─── Provided records ───
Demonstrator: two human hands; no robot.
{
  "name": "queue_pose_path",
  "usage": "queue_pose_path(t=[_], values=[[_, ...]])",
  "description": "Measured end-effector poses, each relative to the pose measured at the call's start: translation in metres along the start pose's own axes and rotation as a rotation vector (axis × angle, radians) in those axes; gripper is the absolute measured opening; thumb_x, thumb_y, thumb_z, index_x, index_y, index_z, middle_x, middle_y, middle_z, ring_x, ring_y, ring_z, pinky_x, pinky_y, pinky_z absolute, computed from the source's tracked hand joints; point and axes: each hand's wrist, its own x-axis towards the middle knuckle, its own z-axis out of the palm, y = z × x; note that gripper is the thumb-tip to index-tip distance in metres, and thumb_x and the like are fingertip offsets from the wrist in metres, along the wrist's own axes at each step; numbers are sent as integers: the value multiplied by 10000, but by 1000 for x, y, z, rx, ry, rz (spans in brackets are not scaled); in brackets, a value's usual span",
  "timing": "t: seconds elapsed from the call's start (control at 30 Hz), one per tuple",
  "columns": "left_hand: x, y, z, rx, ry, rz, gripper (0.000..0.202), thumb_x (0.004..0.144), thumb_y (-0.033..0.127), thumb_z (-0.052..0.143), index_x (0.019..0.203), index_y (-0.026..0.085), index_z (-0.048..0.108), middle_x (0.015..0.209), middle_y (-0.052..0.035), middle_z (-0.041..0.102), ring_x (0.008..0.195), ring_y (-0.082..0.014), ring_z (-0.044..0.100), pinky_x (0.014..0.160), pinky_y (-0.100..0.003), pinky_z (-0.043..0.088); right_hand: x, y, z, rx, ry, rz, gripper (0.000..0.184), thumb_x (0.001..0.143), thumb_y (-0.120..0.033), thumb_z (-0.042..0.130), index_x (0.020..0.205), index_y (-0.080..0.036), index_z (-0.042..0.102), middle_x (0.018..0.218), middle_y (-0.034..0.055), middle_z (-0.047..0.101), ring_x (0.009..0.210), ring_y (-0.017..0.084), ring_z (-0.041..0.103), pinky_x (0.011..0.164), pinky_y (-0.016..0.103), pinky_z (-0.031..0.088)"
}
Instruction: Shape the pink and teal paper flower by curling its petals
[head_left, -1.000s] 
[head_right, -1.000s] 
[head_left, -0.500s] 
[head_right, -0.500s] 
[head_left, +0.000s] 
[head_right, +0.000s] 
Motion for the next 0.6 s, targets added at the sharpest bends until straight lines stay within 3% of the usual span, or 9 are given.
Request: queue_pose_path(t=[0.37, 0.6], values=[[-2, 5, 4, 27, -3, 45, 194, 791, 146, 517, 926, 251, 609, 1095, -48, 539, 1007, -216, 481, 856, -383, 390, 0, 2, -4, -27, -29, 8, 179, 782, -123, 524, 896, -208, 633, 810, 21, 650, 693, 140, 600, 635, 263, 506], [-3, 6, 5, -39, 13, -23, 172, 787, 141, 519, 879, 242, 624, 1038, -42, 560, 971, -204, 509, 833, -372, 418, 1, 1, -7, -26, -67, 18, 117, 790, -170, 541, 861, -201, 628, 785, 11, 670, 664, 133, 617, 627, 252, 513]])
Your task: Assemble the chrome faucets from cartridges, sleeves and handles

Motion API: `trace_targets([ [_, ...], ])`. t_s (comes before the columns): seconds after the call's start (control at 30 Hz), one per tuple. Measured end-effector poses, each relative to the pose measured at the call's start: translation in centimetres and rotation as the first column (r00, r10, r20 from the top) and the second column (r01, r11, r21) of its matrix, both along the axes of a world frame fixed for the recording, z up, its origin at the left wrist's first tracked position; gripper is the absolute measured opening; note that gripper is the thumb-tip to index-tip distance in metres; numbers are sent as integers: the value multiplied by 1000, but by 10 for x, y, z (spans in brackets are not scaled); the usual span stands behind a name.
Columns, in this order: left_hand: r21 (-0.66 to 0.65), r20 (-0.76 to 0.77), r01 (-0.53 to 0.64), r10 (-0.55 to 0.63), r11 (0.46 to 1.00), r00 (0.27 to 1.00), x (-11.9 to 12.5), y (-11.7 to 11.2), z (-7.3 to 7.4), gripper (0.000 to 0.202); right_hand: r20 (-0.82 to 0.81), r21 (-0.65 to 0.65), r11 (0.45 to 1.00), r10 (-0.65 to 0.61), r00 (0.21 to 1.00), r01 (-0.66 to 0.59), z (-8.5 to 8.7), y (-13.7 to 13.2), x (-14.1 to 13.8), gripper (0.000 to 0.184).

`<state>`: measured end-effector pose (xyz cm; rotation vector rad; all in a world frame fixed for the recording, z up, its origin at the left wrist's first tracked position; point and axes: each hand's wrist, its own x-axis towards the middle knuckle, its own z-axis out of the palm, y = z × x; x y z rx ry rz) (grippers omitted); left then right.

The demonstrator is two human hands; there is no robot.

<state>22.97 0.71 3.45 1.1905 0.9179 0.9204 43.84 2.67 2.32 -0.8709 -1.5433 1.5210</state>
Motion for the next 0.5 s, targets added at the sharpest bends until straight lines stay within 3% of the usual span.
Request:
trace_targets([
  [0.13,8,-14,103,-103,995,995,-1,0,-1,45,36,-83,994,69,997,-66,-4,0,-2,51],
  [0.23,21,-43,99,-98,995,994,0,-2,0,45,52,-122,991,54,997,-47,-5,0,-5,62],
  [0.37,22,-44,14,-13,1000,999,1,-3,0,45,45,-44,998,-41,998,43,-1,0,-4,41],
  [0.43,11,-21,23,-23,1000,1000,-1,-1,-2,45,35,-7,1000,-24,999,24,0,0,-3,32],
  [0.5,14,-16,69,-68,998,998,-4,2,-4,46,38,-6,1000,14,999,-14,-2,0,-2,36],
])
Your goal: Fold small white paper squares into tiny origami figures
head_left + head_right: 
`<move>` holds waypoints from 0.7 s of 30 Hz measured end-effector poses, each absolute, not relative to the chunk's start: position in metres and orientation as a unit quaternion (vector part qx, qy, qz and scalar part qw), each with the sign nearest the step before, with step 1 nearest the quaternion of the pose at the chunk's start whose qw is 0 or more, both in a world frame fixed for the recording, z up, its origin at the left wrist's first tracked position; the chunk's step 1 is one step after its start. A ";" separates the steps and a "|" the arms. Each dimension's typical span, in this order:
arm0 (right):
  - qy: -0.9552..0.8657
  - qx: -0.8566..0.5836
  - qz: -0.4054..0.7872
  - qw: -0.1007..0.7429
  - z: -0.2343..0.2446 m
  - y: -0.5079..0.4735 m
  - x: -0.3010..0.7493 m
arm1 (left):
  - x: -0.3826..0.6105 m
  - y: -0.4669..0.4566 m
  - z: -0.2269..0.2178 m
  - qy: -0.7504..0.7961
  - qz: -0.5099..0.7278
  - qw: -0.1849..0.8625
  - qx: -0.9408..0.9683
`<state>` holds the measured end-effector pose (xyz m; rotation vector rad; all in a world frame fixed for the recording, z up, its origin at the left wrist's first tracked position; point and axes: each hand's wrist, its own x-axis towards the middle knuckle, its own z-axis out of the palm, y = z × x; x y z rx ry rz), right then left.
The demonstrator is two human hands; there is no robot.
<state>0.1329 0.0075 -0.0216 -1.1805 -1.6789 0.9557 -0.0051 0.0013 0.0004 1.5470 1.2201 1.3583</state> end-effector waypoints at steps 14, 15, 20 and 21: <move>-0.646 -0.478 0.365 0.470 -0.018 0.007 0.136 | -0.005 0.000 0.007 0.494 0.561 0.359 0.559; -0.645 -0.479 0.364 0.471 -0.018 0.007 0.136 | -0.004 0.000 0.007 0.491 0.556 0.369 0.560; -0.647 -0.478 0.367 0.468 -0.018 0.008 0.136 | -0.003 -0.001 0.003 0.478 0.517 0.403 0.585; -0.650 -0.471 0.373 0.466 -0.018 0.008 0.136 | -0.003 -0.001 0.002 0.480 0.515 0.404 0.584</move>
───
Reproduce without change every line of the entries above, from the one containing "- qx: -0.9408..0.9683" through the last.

  - qx: -0.9408..0.9683
`<state>` holds the measured end-effector pose (xyz m; rotation vector rad; all in a world frame fixed for the recording, z up, its origin at the left wrist's first tracked position; point and axes: each hand's wrist, its own x-axis towards the middle knuckle, its own z-axis out of the palm, y = z × x; x y z rx ry rz), right then left.
The demonstrator is two human hands; there is no robot.
<state>0.1329 0.0075 -0.0216 -1.1805 -1.6789 0.9557 -0.0051 0.0013 0.0004 1.5470 1.2201 1.3583</state> end-effector waypoints at steps 14, 15, 20 and 21: <move>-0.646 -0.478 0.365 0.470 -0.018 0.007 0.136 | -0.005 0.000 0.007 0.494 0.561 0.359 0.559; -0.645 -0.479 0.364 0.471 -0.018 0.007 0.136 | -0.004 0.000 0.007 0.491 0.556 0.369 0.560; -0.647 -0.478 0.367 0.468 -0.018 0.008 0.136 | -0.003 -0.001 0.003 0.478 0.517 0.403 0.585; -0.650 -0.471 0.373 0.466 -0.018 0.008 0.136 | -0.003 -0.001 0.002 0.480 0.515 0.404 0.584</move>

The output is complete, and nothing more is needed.